Exercise goal: The first line of the listing opens the range and the line with "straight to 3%" closes it; repeat those lines and all between them word for word, leaving out the pictures.

Input records:
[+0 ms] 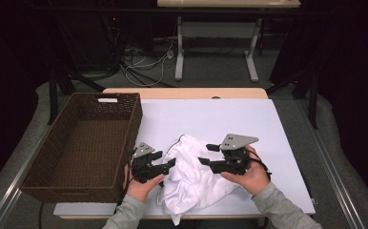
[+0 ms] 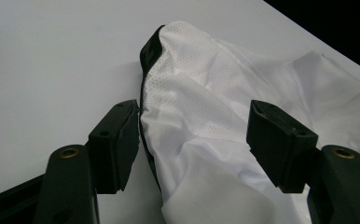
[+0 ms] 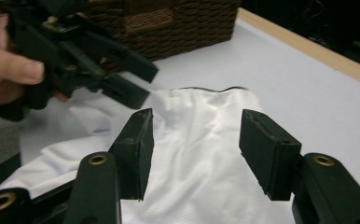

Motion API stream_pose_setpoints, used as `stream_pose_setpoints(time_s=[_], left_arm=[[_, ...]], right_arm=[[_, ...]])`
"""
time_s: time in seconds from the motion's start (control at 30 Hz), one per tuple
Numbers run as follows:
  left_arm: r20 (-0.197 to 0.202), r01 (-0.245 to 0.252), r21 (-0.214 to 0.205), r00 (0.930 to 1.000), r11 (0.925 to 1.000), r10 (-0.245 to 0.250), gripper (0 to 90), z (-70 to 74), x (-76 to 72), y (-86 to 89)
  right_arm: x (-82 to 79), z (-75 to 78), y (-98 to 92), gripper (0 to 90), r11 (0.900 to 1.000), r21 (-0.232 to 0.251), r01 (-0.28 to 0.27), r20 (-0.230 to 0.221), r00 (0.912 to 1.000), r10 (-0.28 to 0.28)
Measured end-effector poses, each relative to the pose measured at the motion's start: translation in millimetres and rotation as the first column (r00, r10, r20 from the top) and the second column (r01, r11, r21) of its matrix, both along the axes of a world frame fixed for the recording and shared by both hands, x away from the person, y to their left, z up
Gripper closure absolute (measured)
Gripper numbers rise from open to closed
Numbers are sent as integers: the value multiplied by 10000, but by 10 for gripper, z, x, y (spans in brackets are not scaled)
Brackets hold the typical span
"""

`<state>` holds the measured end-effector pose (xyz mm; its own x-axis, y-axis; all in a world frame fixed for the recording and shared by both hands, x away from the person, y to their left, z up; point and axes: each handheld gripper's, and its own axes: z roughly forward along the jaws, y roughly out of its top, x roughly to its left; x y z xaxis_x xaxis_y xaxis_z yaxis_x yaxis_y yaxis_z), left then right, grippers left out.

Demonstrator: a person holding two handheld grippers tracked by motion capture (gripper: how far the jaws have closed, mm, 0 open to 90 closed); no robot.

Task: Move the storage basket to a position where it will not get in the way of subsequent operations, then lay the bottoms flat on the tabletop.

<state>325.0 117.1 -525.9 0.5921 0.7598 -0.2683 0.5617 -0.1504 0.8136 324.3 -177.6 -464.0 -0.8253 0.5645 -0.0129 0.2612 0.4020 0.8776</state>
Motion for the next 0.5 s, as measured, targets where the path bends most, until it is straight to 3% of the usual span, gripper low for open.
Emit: stream_pose_setpoints(time_s=[0.13, 0.27, 0.5], left_arm=[[-16, -36, 38, 10000, 10000, 36, 344, -3, 31, 14], [-55, -77, 95, 10000, 9999, 78, 344, -17, 53, 5], [-189, 4, 212, 9998, 9998, 0, 364, -58, 81, -1]], right_arm=[[178, 73, -76, 447, 9991, -202, 381, 225, 9990, -376], [361, 99, -129, 448, 9962, -409, 770, 157, 9970, -764], [664, -21, -149, 452, 9894, -621, 1312, -18, 9913, -1315]])
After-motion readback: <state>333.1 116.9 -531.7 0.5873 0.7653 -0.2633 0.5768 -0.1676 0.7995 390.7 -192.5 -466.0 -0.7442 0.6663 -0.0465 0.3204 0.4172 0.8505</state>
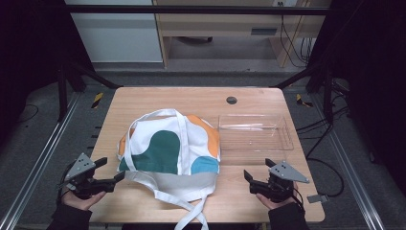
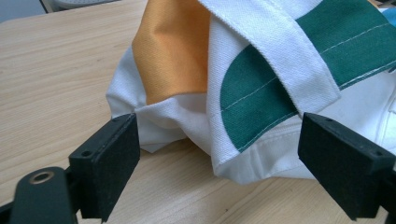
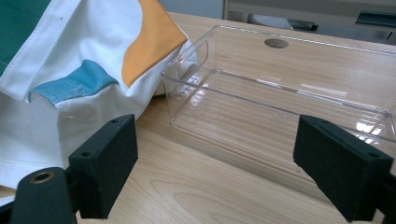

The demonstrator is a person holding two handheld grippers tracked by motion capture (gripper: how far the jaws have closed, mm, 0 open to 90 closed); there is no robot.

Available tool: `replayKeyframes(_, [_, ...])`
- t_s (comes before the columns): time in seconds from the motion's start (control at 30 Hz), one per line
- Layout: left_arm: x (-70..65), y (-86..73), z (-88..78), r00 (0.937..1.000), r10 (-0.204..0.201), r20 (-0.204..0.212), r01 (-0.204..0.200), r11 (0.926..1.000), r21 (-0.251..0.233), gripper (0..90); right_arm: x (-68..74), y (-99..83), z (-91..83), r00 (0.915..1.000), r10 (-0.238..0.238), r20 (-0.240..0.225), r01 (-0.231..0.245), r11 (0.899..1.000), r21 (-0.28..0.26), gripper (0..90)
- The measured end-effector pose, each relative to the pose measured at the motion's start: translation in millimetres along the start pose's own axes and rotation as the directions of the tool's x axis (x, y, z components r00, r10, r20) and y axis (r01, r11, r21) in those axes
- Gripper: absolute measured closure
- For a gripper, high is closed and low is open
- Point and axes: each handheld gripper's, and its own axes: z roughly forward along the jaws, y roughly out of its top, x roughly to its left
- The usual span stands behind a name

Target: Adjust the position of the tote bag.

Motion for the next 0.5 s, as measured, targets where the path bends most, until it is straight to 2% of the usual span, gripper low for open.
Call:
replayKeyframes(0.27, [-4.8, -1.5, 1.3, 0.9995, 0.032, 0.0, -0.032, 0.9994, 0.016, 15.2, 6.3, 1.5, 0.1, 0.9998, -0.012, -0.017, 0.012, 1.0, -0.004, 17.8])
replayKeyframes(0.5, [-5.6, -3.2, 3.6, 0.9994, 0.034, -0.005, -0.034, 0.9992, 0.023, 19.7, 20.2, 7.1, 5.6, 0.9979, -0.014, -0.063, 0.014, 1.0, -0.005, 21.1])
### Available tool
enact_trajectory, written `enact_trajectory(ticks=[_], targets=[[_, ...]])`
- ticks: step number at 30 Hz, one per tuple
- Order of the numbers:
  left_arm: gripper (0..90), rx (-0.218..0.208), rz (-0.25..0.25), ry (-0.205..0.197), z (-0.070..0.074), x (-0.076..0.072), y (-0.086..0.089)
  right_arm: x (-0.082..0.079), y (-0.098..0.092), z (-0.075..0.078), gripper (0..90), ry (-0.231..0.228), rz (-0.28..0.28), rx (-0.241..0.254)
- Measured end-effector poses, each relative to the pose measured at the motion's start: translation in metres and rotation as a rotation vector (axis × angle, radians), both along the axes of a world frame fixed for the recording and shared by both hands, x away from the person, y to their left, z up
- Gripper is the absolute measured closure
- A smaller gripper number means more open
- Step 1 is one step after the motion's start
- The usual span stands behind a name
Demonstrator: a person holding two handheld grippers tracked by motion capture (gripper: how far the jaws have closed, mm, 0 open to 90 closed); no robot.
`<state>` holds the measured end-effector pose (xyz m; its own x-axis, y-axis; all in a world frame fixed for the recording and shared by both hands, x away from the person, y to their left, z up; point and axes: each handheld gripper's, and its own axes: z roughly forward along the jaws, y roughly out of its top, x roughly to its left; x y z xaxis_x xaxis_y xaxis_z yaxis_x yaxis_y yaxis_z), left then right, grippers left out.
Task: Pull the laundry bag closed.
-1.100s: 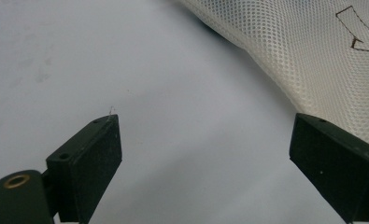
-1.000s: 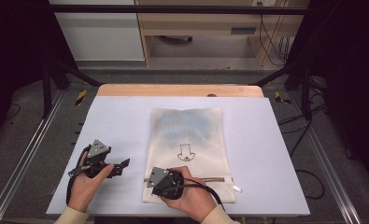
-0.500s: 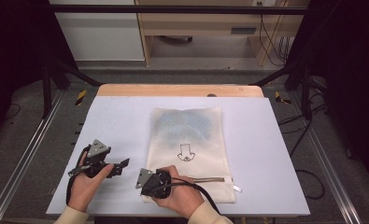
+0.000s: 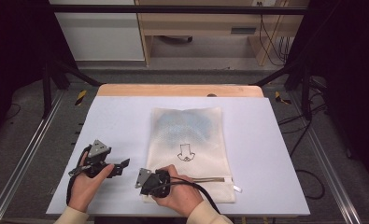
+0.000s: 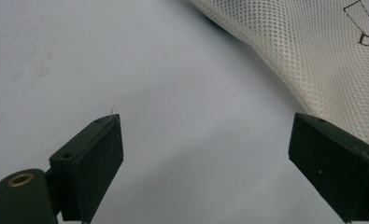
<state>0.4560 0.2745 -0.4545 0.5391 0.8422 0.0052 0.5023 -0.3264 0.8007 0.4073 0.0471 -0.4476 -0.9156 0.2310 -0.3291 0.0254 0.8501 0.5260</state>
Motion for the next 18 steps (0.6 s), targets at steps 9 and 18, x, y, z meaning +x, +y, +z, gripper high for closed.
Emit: enact_trajectory(ticks=[9,18], targets=[[10.3,0.002,-0.003,0.004,-0.0002,-0.0001,-0.0007,0.0008,0.0003,-0.0016,74.9,0.004,-0.001,0.004],[10.5,0.004,-0.005,0.008,-0.0006,0.0000,-0.0011,0.0016,0.0025,0.0002,75.4,0.016,0.002,-0.022]])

Task result:
[+0 ms] 
[+0 ms] 
[+0 ms] 

Motion API stream_pose_setpoints, used as `stream_pose_setpoints(time_s=[_], left_arm=[[_, ...]], right_arm=[[_, ...]])`
"""
time_s: time in seconds from the motion's start (control at 30 Hz), one per tuple
Numbers run as follows:
  left_arm: r20 (-0.197 to 0.202), r01 (-0.245 to 0.252), r21 (-0.214 to 0.205), r00 (0.930 to 1.000), r11 (0.925 to 1.000), r10 (-0.245 to 0.250), gripper (0 to 90), z (-70 to 74), x (-76 to 72), y (-86 to 89)
  right_arm: x (-82 to 79), z (-75 to 78), y (-98 to 92), gripper (0 to 90), r11 (0.900 to 1.000), r21 (-0.232 to 0.251), r01 (-0.28 to 0.27), r20 (-0.230 to 0.221), r00 (0.912 to 1.000), r10 (-0.28 to 0.28)
Measured end-effector poses, each relative to the pose measured at the motion's start: translation in millimetres and rotation as the first column (r00, r10, r20 from the top) and the second column (r01, r11, r21) of its matrix, both along the axes of a world frame fixed for the recording and shared by both hands, x away from the person, y to their left, z up
Gripper closure absolute (measured)
Gripper numbers rise from open to closed
Numbers are sent as integers: the value multiplied by 10000, but by 10 for gripper, z, x, y (spans in brackets are not scaled)
Brackets hold the typical span
"""

`<state>` holds the measured end-effector pose (xyz mm; its own x-axis, y-axis; all in a world frame fixed for the recording and shared by both hands, x away from the person, y to their left, z up; point and axes: each handheld gripper's, and its own axes: z roughly forward along the jaws, y roughly out of its top, x roughly to its left; x y z xaxis_x xaxis_y xaxis_z yaxis_x yaxis_y yaxis_z), left then right, grippers left out.

Demonstrator: a person holding two handheld grippers tracked by motion capture (gripper: how far the jaws have closed, mm, 0 open to 90 closed); no robot.

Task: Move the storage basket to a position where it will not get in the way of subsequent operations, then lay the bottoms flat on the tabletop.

<state>325.0 117.1 -525.9 0.5921 0.7598 -0.2683 0.5617 -0.1504 0.8136 324.3 -177.6 -464.0 -0.8253 0.5645 -0.0129 0.2612 0.4020 0.8776</state>
Motion for the next 0.5 s, as measured, targets where the path bends most, until it is straight to 3% of the usual span, gripper low for open.

No further work remains in this exercise.